Indonesia bets on quality seeds to boost agriculture
By CNA
Key Concepts
- Seed Quality & Selection: The process of identifying high-yield, market-preferred crop varieties through experimentation.
- Resilience Breeding: Developing crops resistant to extreme weather, Gemini virus, and Bacterial wilt.
- Food Self-Sufficiency: The national strategic goal to reduce import reliance for staples like rice, corn, and soybeans.
- Genetic Resource Management: The conservation of plant accessions to ensure agricultural biodiversity and climate adaptation.
- Salinity Tolerance: Breeding crops capable of growing in coastal areas with high salt content.
1. Agricultural Innovation and Seed Selection
Kang Haji Ender, a farmer with a decade of experience, emphasizes that successful farming relies on rigorous "trial and error." Farmers must conduct comparative studies between different seed varieties (e.g., Seed A vs. Seed B) to determine which offers the best quality and market appeal. The primary objective is to maximize profit by selecting seeds that are both high-yielding and preferred by consumers.
2. East West Seed Indonesia (Panah Merah)

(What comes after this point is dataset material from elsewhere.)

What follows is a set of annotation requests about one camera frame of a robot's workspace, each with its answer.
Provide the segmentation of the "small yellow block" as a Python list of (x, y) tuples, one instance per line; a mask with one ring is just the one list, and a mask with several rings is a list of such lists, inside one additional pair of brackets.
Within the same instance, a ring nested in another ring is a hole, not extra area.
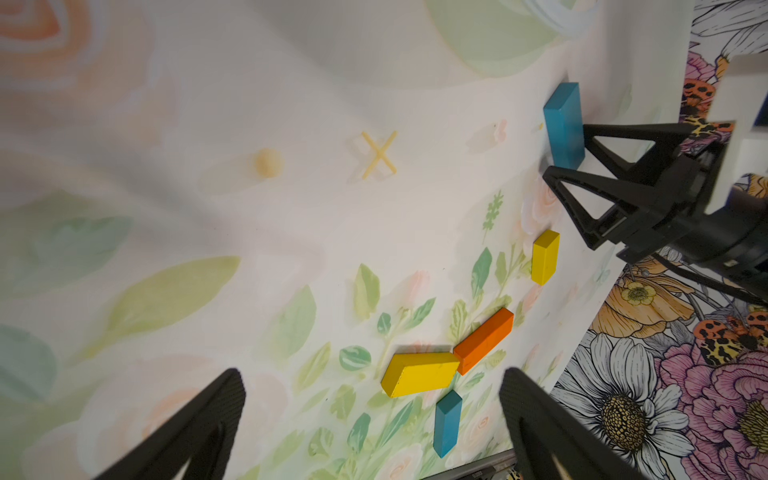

East West Seed Indonesia, locally known as "Panah Merah," plays a critical role in the agricultural supply chain by tailoring crop varieties to local Indonesian conditions.
- Key Varieties:
- M72 Eggplant: Noted for its size, healthy color, sturdiness, and resistance to Gemini virus and Bacterial wilt.
- Guarda Long Beans: Resistant to Gemini virus, preventing the pods from turning yellow.
- Tangguh 77 Chili: A resilient curly chili variety tested for extreme Indonesian weather.
- Scale and Impact: The company collaborates with over 7,000 seed production farmers in West and East Java, supplying seeds to more than 10 million commercial vegetable farmers.
- Export Operations: The company exports approximately 300 tons of seeds annually, with water spinach (kangkung) being the highest volume export. Thailand and the Philippines are the primary international markets.
3. Government Strategy and Biotechnology
The Assembly and Modernization Center for Biotechnology and the Agricultural Gene Bank are central to Indonesia’s food security agenda.
- Genetic Conservation: The institution manages nearly 11,000 plant accessions, utilizing both in vitro and field conservation methods to preserve genetic diversity.
- Climate-Resilient Crops:
- Salinity-Tolerant Rice: Developed for coastal regions where soil salinity is a major constraint.
- Biosoy: A high-yielding soybean variety capable of producing over 2 tons per hectare, significantly outperforming the conventional average of 1.3 tons per hectare. This is vital for reducing reliance on soybean imports, which are currently necessary to meet the high demand for staples like tofu and tempe.
4. National Food Self-Sufficiency Goals
Indonesia has accelerated its food self-sufficiency target to 2027. Key milestones and objectives include:
- Rice: The government reported zero rice imports in 2025 and intends to maintain this status.
- Diversification: The government is expanding its focus beyond rice to include self-sufficiency in corn and white sugar, alongside efforts to boost domestic soybean production.
5. Notable Statements
- Kang Haji Ender: "Karena kan yang namanya usaha tani itu harus mendapatkan profit. Jadi harus benar-benar kita cari benih itu yang berkualitas dan unggul dan disukai pasar itu." (Farming is a business that must be profitable; therefore, we must find high-quality, superior seeds that the market likes.)
- Institutional Focus: The shift toward biotechnology and gene banking is framed as a "strategic role in transforming the country's agriculture sector" to meet the dual priorities of food and energy self-sufficiency.
Synthesis
The video highlights a two-pronged approach to Indonesian agricultural development: private-sector innovation in seed resilience and government-led genetic conservation. By focusing on varieties that resist local pests (like the Gemini virus) and environmental stressors (like salinity), and by promoting high-yield varieties like Biosoy, Indonesia is systematically working to reduce its dependence on imports. The integration of market-driven seed selection by farmers and scientific advancements in biotechnology forms the backbone of the country's 2027 food self-sufficiency roadmap.